Diagnosis of von Willebrand disease requires the indispensable participation of hematologists. It is impossible to make a diagnosis at the level of a clinic or children's consultation due to the lack of capabilities of the laboratories of these institutions to conduct specific diagnostic tests and enzyme-linked immunosorbent technologies. The doctor assumes the disease when interviewing relatives, examining the patient and taking into account information from the anamnesis.

Moreover, available tests vary in sensitivity and diagnostic value. Therefore, an algorithm for examining the suspected patient has been developed.

1. First, a coagulogram is studied with all indicators of coagulation, including bleeding time. The test can be done at your clinic.

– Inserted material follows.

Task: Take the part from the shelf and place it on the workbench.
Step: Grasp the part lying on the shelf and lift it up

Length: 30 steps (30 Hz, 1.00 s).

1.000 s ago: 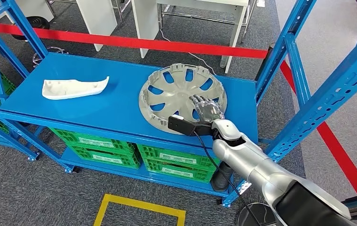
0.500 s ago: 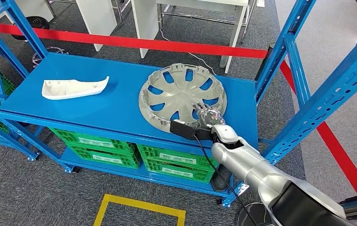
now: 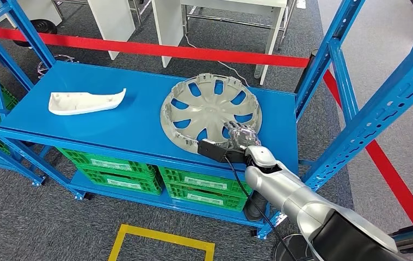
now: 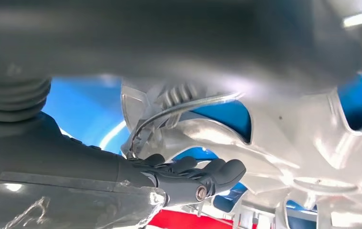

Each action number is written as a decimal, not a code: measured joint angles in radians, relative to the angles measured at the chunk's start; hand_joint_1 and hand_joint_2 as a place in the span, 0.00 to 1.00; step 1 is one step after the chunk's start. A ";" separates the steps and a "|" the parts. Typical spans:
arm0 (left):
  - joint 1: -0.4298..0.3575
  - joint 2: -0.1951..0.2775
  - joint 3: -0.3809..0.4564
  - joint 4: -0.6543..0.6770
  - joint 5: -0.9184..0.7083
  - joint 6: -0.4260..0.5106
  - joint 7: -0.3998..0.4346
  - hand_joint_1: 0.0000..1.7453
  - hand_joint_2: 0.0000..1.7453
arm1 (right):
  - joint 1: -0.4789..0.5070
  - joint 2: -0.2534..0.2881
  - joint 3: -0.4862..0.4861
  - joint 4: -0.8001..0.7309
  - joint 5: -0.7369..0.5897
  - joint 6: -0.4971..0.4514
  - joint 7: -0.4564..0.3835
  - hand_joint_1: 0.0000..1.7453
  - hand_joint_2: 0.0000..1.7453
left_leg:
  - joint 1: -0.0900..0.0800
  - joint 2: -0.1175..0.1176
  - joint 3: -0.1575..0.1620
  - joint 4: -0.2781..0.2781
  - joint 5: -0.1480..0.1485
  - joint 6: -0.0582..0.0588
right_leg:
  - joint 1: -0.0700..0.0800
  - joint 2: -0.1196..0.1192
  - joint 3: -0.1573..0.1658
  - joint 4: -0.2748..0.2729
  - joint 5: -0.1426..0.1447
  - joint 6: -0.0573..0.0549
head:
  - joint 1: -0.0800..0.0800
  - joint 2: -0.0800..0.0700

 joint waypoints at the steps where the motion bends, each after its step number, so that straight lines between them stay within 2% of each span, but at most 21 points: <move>1: 0.000 0.001 0.000 0.000 0.000 0.000 0.000 0.00 0.00 | 0.001 0.000 -0.002 0.002 -0.014 -0.005 -0.010 0.00 1.00 | 0.000 0.000 0.000 0.000 0.000 0.000 | 0.000 0.000 0.000 0.000 0.000 0.000 | 0.000 0.000; 19: -0.004 0.008 0.000 0.000 -0.021 -0.007 -0.002 0.00 0.00 | 0.002 0.009 -0.040 0.021 -0.110 -0.028 -0.112 0.00 1.00 | 0.000 0.000 0.001 0.000 0.000 0.000 | 0.000 0.000 0.001 0.000 0.000 0.000 | 0.000 0.000; 20: -0.006 0.010 0.000 0.000 -0.024 -0.004 0.000 0.00 0.00 | 0.002 0.010 -0.042 0.023 -0.115 -0.029 -0.116 0.06 1.00 | 0.000 0.000 0.001 0.000 0.000 0.000 | 0.000 0.000 0.001 0.000 0.000 0.000 | 0.000 0.000; 23: -0.012 0.017 0.000 -0.002 -0.031 0.001 0.010 0.00 0.00 | 0.003 0.013 -0.048 0.028 -0.125 -0.033 -0.126 0.78 1.00 | 0.000 0.000 0.001 0.000 0.000 0.000 | 0.000 0.000 0.001 0.000 0.000 0.000 | 0.000 0.000; 24: -0.015 0.020 0.000 -0.004 -0.034 0.001 0.013 0.00 0.00 | 0.003 0.013 -0.050 0.031 -0.128 -0.034 -0.128 0.97 1.00 | 0.000 0.000 0.001 0.000 0.000 0.000 | 0.000 0.000 0.001 0.000 0.000 0.000 | 0.000 0.000; 26: -0.021 0.025 0.000 -0.009 -0.039 0.003 0.018 0.00 0.00 | 0.003 0.014 -0.053 0.035 -0.133 -0.035 -0.131 1.00 1.00 | 0.000 0.000 0.001 0.000 0.000 0.000 | 0.000 0.000 0.001 0.000 0.000 0.000 | 0.000 0.000; 30: -0.027 0.032 0.000 -0.017 -0.043 0.003 0.025 0.00 0.00 | 0.002 0.015 -0.057 0.041 -0.138 -0.039 -0.133 1.00 1.00 | 0.000 0.000 0.001 0.000 0.000 0.000 | 0.000 0.000 0.001 0.000 0.000 0.000 | 0.000 0.000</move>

If pathological abnormalities are detected, the patient is referred to the hematology center.
2. To identify a specific type of disease and the qualitative side of the defect, a comparison of the impaired aggregation ability under the influence of ristocetin with the normal one is used - under the influence of collagen, thrombin, ADP, and adrenaline.
3. The main method of detecting a decrease in the amount of factor VIII in the blood is to determine the activity of the patient’s platelets treated with formaldehyde in reaction with a solution of ristocetin.
4. Using the collagen-binding technique, the impaired functional ability of factor VIII and the specific type of disease are identified.

In the diagnosis of concomitant lesions of the mucous membranes it is necessary:

• examination by an otolaryngologist;
• esophagogastroduodenoscopic examination;
• colonoscopy (examination of the intestines).

For treatment, it is important to identify vascular formations in the form of tortuosity, angiomas, extensions up to 2 mm, which contribute to bleeding.